===== Records to use =====

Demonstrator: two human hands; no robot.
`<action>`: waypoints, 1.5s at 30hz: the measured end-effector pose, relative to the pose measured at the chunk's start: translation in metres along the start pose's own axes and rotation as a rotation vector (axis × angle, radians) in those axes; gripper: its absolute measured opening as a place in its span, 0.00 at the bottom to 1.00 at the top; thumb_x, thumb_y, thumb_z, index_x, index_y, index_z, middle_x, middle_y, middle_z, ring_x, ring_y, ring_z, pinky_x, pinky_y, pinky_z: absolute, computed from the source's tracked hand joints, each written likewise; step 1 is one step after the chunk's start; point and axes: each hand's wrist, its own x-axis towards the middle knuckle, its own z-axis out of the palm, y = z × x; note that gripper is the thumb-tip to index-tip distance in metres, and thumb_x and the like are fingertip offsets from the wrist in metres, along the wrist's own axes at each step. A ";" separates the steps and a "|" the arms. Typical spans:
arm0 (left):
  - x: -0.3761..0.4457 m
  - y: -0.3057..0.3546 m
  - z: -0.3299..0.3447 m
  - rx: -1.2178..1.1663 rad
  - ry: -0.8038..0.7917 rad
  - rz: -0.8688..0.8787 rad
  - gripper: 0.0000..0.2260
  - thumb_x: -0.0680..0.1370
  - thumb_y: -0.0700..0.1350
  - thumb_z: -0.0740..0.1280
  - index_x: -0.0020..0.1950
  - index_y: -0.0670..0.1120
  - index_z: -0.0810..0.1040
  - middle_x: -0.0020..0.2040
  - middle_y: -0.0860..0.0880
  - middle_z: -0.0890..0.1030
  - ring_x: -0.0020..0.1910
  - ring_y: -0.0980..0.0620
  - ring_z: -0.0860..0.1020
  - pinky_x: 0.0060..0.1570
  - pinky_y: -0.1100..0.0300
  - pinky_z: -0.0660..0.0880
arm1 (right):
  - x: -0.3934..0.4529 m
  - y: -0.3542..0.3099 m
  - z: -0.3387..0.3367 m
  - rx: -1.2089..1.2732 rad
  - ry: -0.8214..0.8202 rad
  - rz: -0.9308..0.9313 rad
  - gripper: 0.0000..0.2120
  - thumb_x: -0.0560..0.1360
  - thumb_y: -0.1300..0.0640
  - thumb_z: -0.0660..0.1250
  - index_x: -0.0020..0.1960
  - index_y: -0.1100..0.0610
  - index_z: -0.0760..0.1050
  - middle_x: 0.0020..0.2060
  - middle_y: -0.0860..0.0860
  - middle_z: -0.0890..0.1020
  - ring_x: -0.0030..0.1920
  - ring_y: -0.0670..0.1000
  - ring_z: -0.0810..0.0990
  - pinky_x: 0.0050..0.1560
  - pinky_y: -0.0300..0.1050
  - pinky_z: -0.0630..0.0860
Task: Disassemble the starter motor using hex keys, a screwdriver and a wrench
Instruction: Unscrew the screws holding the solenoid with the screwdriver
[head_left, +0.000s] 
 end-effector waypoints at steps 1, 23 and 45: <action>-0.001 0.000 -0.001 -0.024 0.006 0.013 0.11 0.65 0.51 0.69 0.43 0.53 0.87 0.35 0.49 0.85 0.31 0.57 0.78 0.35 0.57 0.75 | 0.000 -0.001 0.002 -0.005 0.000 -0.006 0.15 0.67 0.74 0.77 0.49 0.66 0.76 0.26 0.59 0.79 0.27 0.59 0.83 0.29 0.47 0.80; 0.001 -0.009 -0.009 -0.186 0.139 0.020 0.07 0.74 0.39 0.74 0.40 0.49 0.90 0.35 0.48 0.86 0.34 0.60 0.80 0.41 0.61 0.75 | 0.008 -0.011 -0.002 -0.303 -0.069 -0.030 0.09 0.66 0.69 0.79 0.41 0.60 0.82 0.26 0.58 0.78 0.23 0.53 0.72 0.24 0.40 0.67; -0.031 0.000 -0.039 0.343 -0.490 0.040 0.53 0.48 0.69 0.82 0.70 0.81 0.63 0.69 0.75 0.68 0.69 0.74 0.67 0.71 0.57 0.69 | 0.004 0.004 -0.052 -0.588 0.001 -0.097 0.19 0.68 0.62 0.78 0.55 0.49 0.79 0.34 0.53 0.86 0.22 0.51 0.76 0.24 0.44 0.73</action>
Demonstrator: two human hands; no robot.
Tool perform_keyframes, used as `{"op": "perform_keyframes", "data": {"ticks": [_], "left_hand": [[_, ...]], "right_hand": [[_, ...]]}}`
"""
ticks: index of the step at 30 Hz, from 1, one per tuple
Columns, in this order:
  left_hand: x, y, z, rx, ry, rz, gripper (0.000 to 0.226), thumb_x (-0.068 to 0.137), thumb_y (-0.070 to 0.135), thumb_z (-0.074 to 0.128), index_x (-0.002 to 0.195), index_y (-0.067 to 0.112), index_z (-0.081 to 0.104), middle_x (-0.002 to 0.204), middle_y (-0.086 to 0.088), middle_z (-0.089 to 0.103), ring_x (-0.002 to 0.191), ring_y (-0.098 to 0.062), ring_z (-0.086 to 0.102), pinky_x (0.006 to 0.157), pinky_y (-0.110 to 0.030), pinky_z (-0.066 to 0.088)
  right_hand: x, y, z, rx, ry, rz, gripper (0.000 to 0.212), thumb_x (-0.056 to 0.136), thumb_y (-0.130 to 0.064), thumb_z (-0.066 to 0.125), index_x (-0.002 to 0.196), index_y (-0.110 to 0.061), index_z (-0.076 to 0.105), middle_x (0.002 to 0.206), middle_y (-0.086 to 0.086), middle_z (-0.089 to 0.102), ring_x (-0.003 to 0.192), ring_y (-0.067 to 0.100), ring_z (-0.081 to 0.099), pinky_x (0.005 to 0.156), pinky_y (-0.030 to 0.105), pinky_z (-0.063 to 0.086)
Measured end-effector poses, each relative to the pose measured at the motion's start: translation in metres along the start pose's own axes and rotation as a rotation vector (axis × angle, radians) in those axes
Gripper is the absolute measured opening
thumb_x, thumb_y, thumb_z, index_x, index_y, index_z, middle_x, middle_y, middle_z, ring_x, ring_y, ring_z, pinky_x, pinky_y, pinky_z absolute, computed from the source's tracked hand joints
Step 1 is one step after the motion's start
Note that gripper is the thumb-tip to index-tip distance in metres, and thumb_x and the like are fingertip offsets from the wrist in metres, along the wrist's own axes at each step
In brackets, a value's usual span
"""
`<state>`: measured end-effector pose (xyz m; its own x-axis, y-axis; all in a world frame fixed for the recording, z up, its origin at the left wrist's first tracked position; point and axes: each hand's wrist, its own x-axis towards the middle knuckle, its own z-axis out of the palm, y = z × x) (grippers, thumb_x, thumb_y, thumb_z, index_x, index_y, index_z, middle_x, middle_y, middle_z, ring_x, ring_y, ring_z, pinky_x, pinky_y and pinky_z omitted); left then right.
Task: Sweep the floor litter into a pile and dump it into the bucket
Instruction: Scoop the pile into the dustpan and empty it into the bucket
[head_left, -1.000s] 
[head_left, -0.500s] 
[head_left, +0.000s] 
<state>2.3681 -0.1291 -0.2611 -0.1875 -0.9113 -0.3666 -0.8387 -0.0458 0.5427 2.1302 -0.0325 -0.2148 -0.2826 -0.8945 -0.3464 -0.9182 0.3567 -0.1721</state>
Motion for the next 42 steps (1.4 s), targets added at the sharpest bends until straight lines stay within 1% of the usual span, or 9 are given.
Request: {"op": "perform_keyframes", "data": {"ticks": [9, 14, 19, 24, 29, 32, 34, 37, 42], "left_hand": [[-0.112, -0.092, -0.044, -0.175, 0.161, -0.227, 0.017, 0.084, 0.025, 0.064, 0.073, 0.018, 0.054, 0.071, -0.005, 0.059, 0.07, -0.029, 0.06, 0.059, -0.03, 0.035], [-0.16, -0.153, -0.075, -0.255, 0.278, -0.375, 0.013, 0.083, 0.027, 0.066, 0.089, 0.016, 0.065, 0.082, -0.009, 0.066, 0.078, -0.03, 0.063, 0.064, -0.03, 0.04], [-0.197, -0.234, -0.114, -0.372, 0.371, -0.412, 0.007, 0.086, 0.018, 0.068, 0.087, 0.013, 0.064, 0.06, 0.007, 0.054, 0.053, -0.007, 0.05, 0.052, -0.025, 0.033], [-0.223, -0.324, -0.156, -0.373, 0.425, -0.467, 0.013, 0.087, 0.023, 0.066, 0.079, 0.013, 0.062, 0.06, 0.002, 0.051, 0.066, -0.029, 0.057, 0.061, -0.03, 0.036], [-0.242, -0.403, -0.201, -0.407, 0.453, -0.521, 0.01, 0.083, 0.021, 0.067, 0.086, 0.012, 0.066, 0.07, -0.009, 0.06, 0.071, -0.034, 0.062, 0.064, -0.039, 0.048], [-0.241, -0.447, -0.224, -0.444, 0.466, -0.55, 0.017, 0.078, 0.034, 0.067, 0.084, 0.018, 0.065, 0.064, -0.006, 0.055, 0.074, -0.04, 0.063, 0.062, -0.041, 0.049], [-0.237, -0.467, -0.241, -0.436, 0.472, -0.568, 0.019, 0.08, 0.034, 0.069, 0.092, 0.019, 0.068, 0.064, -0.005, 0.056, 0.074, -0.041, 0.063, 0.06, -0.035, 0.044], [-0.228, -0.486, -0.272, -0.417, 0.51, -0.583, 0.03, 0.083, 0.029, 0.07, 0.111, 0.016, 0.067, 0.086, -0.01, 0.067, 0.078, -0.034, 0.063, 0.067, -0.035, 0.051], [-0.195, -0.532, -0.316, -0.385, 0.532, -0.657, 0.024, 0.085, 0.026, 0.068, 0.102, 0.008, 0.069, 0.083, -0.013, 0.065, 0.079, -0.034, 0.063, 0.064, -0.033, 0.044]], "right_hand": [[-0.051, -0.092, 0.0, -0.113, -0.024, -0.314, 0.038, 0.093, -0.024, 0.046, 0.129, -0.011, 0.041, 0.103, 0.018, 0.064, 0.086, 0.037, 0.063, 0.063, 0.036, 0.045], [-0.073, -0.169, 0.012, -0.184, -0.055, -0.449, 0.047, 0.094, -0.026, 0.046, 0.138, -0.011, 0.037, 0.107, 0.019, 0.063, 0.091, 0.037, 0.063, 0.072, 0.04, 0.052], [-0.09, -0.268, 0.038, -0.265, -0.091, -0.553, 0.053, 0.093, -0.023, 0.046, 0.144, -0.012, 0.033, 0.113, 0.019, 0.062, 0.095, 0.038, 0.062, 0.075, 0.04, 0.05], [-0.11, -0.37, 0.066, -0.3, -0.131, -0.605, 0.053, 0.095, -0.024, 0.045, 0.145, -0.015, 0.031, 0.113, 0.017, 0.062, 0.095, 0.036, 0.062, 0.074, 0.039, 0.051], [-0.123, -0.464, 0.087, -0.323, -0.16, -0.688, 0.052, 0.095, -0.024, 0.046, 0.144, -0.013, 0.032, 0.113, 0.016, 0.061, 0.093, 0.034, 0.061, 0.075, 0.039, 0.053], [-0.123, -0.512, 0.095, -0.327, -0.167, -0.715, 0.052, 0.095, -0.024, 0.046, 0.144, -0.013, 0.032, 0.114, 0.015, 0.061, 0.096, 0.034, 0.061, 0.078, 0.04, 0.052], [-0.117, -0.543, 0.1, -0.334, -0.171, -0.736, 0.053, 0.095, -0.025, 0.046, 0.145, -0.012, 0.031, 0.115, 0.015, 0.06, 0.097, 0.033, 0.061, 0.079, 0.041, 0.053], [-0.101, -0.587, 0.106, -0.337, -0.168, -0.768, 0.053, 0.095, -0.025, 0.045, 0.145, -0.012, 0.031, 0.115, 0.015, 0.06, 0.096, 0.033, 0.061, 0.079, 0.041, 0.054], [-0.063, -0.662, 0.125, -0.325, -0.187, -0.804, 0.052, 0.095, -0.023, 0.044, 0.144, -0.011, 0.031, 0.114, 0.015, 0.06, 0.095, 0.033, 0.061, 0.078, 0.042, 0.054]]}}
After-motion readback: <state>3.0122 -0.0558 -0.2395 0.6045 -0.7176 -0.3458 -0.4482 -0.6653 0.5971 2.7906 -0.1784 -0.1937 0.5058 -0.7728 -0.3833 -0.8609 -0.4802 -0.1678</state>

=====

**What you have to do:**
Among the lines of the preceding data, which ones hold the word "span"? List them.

**Finished task:**
`<action>`: waypoints, 1.5s at 30hz: the measured end-effector pose, relative to the pose measured at the chunk's start: translation in metres along the start pose's own axes and rotation as a rotation vector (axis × angle, radians) in those axes; gripper: its absolute measured opening as a place in its span, 0.00 at the bottom to 1.00 at the top; thumb_x, thumb_y, thumb_z, index_x, index_y, index_z, middle_x, middle_y, middle_z, ring_x, ring_y, ring_z, pinky_x, pinky_y, pinky_z: absolute, computed from the source's tracked hand joints, each written likewise; step 1 is one step after the chunk's start; point and axes: each hand's wrist, its own x-axis towards the middle knuckle, its own z-axis out of the palm, y = z × x; note that gripper is the thumb-tip to index-tip distance in metres, and thumb_x and the like are fingertip offsets from the wrist in metres, along the wrist's own axes at each step. A ";" separates the steps and a "|" the arms. Typical spans:
In brackets, a value's usual span
Motion for the next 42 steps (1.4 s), targets added at the sharpest bends until straight lines stay within 1% of the usual span, or 9 are given.

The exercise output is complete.